◆ MATERIAL PROVIDED
----------------------------------------

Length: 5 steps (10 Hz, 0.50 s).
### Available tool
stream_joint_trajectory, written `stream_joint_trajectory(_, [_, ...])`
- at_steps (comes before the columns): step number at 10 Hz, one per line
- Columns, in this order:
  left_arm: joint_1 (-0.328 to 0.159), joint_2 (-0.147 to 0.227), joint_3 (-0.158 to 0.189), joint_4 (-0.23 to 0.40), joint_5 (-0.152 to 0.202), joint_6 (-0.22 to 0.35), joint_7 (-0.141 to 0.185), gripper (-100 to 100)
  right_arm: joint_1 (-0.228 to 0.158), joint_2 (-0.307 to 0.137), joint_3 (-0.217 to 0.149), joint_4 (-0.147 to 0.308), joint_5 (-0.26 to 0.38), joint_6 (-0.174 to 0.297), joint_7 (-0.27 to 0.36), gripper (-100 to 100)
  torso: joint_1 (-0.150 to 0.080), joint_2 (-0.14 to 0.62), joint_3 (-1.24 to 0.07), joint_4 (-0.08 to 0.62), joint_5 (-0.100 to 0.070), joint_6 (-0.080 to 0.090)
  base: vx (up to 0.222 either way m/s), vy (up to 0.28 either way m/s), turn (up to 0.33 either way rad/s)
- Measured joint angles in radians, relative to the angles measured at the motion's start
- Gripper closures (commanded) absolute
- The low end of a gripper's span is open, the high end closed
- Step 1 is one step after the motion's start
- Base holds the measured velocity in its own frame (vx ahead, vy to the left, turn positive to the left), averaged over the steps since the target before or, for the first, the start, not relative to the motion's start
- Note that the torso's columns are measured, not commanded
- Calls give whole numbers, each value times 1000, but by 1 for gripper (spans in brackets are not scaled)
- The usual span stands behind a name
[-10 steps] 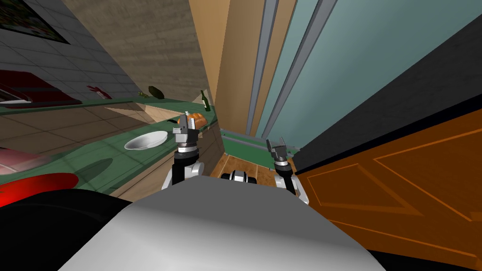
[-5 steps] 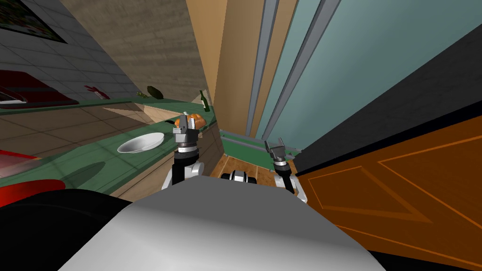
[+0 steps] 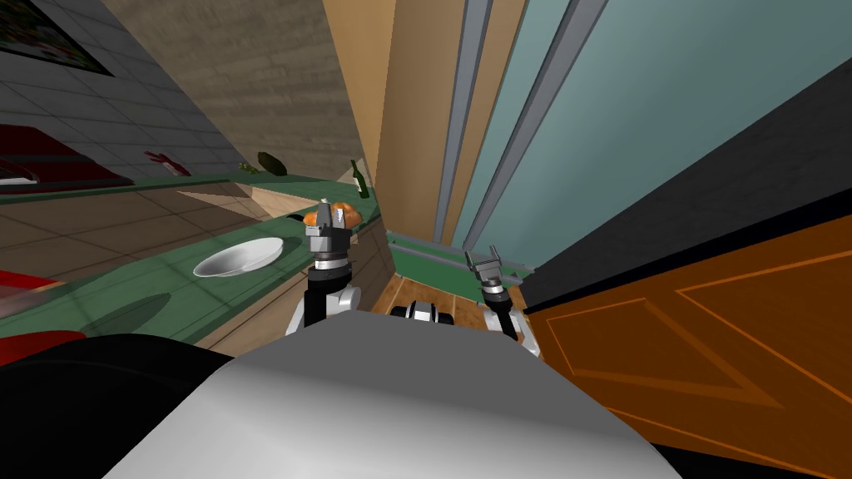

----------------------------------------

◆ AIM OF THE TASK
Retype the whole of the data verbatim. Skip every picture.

◆ SOLUTION
Length: 5 steps (10 Hz, 0.50 s).
### Available tool
stream_joint_trajectory, written `stream_joint_trajectory(_, [_, ...])`
- at_steps (comes before the columns): step number at 10 Hz, one per line
- Columns, in this order:
  left_arm: joint_1 (-0.328 to 0.159), joint_2 (-0.147 to 0.227), joint_3 (-0.158 to 0.189), joint_4 (-0.23 to 0.40), joint_5 (-0.152 to 0.202), joint_6 (-0.22 to 0.35), joint_7 (-0.141 to 0.185), gripper (-100 to 100)
  right_arm: joint_1 (-0.228 to 0.158), joint_2 (-0.307 to 0.137), joint_3 (-0.217 to 0.149), joint_4 (-0.147 to 0.308), joint_5 (-0.26 to 0.38), joint_6 (-0.174 to 0.297), joint_7 (-0.27 to 0.36), gripper (-100 to 100)
  torso: joint_1 (-0.150 to 0.080), joint_2 (-0.14 to 0.62), joint_3 (-1.24 to 0.07), joint_4 (-0.08 to 0.62), joint_5 (-0.100 to 0.070), joint_6 (-0.080 to 0.090)
  base: vx (up to 0.222 either way m/s), vy (up to 0.28 either way m/s), turn (up to 0.33 either way rad/s)
- Measured joint angles in radians, relative to the angles measured at the motion's start
- Gripper closures (commanded) absolute
- The low end of a gripper's span is open, the high end closed
- Step 1 is one step after the motion's start
- Base holds the measured velocity in its own frame (vx ahead, vy to the left, turn positive to the left), averaged over the steps since the target before or, for the first, the start, not relative to the motion's start
- Note that the torso's columns are measured, not commanded
- Calls give whole numbers, each value times 1000, but by 1 for gripper (spans in brackets are not scaled)
- The usual span stands behind a name
[-10 steps] 
[-5 steps] 
[+0 steps] 

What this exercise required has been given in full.